2.1    Shephard Group provides various platforms and services to customers and their Authorised Users (as defined below).

2.2    The Customer would like to access Shephard Group’s platform and services.

2.2    Shephard Group has agreed to provide, and the Customer has agreed to purchase, access to the platform and services as set out on the terms of this Agreement.

3. Definitions.

Words and expressions used in this Agreement shall have the following meaning:

3.1    Affiliate means, with respect to any legally recognisable entity, any other entity Controlling, Controlled by, or under common Control with such entity. “Control” means direct or indirect (i) ownership of more than fifty percent (50%) of the outstanding shares representing the right to vote for members of the board of directors or other managing officers of such entity, or (ii) for an entity that does not have outstanding shares, more than fifty percent (50%) of the ownership interest representing the right to make decisions for such entity. An entity will be deemed an Affiliate only so long as Control exists.

3.2    Authorised User means an individual identified by the Customer as authorised to access the Platform and/or Services in accordance with this Agreement, and may include employees, contractors or customers of the Customer. The Order Form may specify a limit on the number of Authorised Users.

3.3    Commencement Date means, as appropriate, the date of signature of this Agreement, or the date payment has been received by Shephard Group for the Platform and Services set out in an Order Form.

3.4    Documentation means any training materials, specification and/or technical information regarding any Platform or Services provided by Shephard Group to the Customer, and all other information and instructions regarding the capabilities, operation, installation and access to the Platform and Services, as may be updated by Shephard Group from time to time.

3.5    Fees means the fees payable for access to the Platform and Services, as set out in an Order Form.

3.6    Intellectual Property Rights means patents, rights to inventions, copyright and related rights, trade marks, business names and domain names, rights in get-up, goodwill and the right to sue for passing off or unfair competition, rights in designs, rights in computer software, database rights, rights to use, and protect the confidentiality of, confidential information (including know-how) and all other intellectual property rights, in each case whether registered or unregistered and including all applications and rights to apply for and be granted, renewals or extensions of, and rights to claim priority from, such rights and all similar or equivalent rights or forms of protection which subsist or will subsist now or in the future in any part of the world.
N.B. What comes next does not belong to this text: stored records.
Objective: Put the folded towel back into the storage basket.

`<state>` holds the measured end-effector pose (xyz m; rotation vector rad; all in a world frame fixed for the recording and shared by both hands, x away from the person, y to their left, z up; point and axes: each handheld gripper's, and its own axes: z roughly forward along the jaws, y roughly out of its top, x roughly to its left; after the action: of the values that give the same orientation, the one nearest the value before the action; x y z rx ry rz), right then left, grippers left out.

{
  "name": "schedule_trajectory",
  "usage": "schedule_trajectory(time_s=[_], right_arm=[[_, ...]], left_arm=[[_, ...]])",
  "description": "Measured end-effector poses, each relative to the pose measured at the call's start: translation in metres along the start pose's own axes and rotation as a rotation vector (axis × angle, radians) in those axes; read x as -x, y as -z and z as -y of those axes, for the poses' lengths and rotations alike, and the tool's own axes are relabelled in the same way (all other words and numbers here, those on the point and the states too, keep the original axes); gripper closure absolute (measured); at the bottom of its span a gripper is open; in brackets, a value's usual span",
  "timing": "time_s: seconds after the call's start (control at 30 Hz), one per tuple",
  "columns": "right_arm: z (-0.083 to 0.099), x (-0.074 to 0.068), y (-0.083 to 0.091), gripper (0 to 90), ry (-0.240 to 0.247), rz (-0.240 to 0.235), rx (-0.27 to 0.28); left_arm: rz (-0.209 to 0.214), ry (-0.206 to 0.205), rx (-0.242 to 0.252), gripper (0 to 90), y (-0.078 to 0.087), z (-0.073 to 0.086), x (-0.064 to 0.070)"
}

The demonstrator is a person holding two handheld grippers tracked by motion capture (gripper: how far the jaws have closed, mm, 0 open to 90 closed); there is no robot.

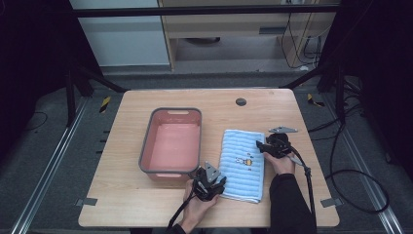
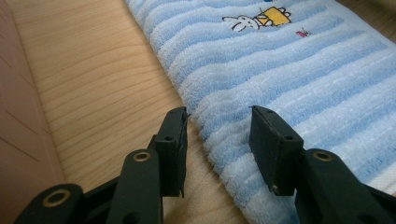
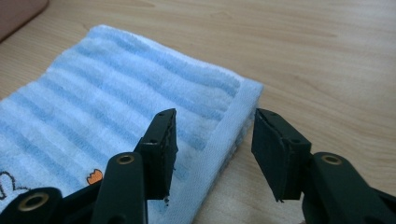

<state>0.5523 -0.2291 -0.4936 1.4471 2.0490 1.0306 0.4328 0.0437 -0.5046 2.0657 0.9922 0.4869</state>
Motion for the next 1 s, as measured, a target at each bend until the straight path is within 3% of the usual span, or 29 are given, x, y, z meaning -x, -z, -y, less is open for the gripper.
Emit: schedule_trajectory(time_s=[0.37, 0.57, 0.67, 0.77, 1.0], right_arm=[[0.0038, -0.0021, -0.0066, 56.2, 0.0, -0.017, -0.048], [0.0051, -0.0026, -0.0075, 64.2, -0.021, -0.039, -0.047], [0.0053, -0.0035, -0.0076, 74.1, -0.033, -0.061, -0.05], [0.0051, -0.0042, -0.0077, 77.6, -0.043, -0.071, -0.052], [0.0026, -0.0057, -0.0034, 81.6, -0.037, -0.085, -0.04]], left_arm=[[0.032, 0.044, -0.013, 62.7, -0.0026, 0.0001, -0.0016], [0.047, 0.076, -0.01, 69.5, -0.0031, -0.0001, -0.0005], [0.041, 0.076, -0.006, 75.6, -0.0032, -0.0003, 0.0016], [0.036, 0.072, -0.006, 78.4, -0.0031, -0.0005, 0.0019], [0.049, 0.104, 0.018, 84.8, -0.0004, -0.0008, -0.0016]])
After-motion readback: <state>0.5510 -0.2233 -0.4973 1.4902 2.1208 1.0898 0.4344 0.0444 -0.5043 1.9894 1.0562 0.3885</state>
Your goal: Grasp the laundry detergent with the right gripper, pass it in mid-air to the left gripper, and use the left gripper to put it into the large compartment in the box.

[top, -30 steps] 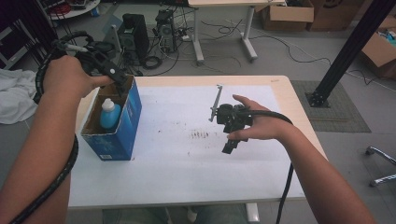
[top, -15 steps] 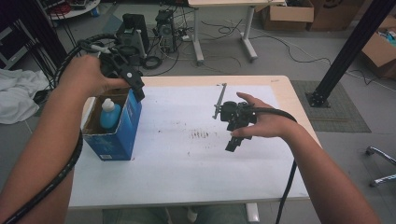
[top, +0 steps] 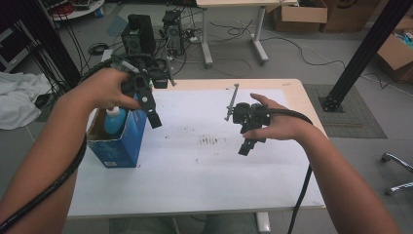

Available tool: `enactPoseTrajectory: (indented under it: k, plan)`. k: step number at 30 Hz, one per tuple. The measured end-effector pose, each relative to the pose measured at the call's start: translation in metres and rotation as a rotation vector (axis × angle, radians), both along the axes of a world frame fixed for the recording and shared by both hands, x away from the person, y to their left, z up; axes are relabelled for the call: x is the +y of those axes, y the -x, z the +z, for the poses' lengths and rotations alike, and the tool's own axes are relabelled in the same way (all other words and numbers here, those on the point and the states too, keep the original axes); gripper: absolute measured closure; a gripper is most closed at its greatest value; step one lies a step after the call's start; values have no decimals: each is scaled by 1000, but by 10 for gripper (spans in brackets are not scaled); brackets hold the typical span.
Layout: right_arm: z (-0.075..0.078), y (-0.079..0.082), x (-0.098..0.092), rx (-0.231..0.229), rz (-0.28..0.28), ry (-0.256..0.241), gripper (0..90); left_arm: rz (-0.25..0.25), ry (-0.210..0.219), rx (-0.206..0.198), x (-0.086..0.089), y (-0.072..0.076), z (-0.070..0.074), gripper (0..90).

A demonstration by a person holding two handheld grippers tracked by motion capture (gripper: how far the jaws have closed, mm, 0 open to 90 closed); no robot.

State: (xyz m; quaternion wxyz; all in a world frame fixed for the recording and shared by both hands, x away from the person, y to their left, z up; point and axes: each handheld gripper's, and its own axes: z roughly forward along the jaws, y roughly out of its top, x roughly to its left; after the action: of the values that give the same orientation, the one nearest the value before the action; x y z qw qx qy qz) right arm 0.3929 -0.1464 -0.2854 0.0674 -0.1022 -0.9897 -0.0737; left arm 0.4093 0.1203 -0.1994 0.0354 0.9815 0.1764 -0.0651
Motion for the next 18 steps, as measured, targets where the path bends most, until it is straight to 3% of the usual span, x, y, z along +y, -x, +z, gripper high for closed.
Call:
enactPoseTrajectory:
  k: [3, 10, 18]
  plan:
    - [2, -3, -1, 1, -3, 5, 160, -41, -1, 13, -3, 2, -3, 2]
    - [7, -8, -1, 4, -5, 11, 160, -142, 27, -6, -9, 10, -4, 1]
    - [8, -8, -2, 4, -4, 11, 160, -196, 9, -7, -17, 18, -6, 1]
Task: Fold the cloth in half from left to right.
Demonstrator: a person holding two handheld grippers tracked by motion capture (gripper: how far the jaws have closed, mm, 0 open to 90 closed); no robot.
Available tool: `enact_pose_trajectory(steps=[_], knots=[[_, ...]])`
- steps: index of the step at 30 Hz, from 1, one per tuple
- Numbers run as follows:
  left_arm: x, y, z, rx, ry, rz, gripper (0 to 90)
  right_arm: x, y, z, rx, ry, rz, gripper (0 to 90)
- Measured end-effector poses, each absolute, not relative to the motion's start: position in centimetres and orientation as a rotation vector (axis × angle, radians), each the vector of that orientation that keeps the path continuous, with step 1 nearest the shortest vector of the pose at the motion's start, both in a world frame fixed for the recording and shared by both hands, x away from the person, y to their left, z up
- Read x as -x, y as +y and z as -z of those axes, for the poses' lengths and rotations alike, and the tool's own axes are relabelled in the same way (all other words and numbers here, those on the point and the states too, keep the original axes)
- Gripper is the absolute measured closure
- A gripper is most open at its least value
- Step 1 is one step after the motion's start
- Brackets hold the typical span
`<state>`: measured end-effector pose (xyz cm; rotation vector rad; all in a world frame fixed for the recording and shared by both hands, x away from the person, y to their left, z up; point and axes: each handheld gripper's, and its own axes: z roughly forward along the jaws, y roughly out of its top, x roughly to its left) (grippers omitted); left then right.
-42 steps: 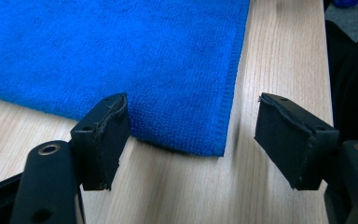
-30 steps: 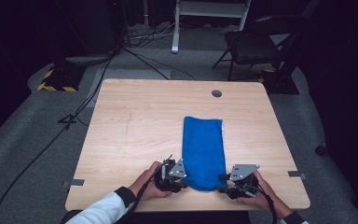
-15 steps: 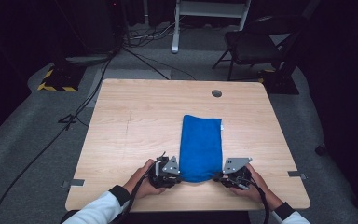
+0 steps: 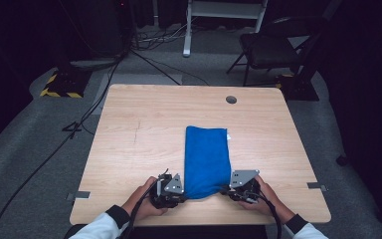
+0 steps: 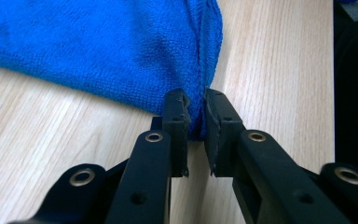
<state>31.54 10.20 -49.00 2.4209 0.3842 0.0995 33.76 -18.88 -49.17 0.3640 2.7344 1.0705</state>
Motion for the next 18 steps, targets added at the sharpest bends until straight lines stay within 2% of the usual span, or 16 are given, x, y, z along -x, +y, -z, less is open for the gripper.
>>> enact_pose_trajectory(steps=[14, 18], knots=[[-34.1, 9.9, 49.0, -2.421, 0.404, -0.131, 80.1, -35.6, -18.7, 49.3, -0.411, 2.687, -1.061, 84.4], [-34.9, 9.8, 49.0, -2.418, 0.431, -0.117, 76.1, -36.1, -19.0, 49.3, -0.443, 2.683, -1.066, 82.9]])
3.7    Order Form means any order form, in the form set out in Schedule One, entered into between the Parties which describes the Platform and/or Services to be provided by Shephard Group to the Customer.

3.8    Permitted Purpose means use solely for the Customer's business operations, which may include making access to the Platform or Services available to its Authorised Users, always in accordance with this Agreement.

3.9    Services means the services set out in an Order Form, or otherwise agreed in writing between the Parties, to be provided by Shephard Group to the Customer.

3.10  Platform means the platforms, including the Defence Insight platform, set out in an Order Form, or otherwise agreed in writing between the Parties, which Shephard Group allows the Customer to access in accordance with the terms of this Agreement.

Terms capitalised but not defined in these Terms shall have the meaning given to them in the relevant Order Form.

4. Application. 

These terms and conditions (the Terms) apply to, and are deemed incorporated in, all Order Forms (the Terms and all such Order Forms together being, this Agreement). By executing an Order Form, the Customer agrees to be bound by this Agreement.

5. Commencement and Duration

This Agreement is effective on and from the Commencement Date and shall continue for the initial term set out in an Order Form (the Initial Term). At any time during the first three months of the Initial Term, the Customer may terminate this Agreement on written notice to Shephard Group and, provided the Customer has accessed the Platform and Services reasonably, on termination, Shephard Group shall provide a prorated refund of prepaid Fees for the unused portion of the Initial Term. At the end of the Initial Term, this Agreement shall terminate, unless the Parties agree an extension to the Agreement in writing.

6. Services and Platform Licence.

6.1     In consideration for the Customer paying the Fees to Shephard Group, Shephard Group shall:

6.1.1  grant the Customer a non-exclusive, non-transferable licence, without the right to grant sublicences, to access and use the Platform during the Term solely for the Permitted Purpose; and

6.1.2  provide the Services to the Customer in accordance with this Agreement and in accordance with reasonable care and skill.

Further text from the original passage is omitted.